In step 712 the AP stores the MSDU in a queue corresponding to the determined data type. In step 714, the AP stores, e.g. buffers, the MDSU in a L4S (e.g., priority) queue, and operation proceeds from step 714 to step 718. Alternatively, in step 716, the AP stores, e.g., buffers, the MSDU in a standard priority queue (e.g., a queue for data which is not to receive L4S treatment and/or marking), and operation proceeds from step 716 to step 723.

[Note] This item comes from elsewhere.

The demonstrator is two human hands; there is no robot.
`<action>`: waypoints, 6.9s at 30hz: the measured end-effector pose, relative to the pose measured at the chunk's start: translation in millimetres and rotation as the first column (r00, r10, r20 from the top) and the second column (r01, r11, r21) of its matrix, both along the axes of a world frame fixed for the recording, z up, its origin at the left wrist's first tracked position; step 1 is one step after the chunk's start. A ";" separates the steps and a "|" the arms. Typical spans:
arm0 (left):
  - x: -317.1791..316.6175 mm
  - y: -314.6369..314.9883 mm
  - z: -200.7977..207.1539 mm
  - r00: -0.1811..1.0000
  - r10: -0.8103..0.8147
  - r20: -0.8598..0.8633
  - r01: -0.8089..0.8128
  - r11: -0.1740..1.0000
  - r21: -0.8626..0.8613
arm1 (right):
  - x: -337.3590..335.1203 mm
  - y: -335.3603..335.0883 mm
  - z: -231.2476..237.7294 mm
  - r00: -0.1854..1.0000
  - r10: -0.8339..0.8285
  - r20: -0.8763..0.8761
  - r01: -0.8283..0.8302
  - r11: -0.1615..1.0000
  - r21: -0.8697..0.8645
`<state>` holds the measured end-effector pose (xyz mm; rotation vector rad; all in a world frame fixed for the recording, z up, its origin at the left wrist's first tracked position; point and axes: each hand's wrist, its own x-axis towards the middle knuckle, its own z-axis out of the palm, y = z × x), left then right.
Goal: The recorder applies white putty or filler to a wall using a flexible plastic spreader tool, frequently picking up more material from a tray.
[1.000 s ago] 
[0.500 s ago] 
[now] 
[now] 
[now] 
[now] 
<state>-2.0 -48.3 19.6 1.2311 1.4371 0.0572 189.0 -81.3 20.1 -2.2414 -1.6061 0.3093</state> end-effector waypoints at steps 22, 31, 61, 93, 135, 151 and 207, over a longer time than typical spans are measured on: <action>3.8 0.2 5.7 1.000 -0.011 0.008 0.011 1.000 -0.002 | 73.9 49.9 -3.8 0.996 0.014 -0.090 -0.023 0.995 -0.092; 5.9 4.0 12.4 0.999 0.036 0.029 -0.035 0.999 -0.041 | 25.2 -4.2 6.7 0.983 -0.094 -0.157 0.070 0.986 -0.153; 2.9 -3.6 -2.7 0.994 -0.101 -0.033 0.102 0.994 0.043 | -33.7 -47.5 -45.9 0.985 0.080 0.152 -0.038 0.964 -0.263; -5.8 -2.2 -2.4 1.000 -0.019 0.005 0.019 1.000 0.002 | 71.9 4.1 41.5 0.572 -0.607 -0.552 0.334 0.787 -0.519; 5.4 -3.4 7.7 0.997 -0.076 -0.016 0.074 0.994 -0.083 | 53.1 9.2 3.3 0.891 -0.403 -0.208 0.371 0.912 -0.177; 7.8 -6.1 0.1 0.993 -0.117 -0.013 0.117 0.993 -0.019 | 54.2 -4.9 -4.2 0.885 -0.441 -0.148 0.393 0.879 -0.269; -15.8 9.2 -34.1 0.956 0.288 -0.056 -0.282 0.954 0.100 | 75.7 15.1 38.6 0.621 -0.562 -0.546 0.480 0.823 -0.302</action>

Returning to step 718, in step 718 the AP determines if a buffer congestion threshold for the L4S queue (buffer) has been reached. If the determination is that the buffer congestion threshold has been reached, as indicated by Y 719, then operation proceeds from step 718 to step 720, in which the AP flags, e.g. sets, a congestion experienced (CE) codepoint in the MSDU, e.g., the AP sets the ECN bits (ECT, CE)=pattern (11), in the ECN field of the header of the MSDU indicating congestion experienced. Alternatively, if the determination is that the buffer congestion threshold has not been reached, as indicated by N 7191, then operation proceeds from step 718 to step 721, in which the AP leaves the ECN bits in the MSDU unchanged.
Operation proceeds from step 720 or step 721 to step 722, in which the AP processes the MSDU. Operation proceeds from step 722 to step 724, in which the AP transmits the MSDU with priority (LL).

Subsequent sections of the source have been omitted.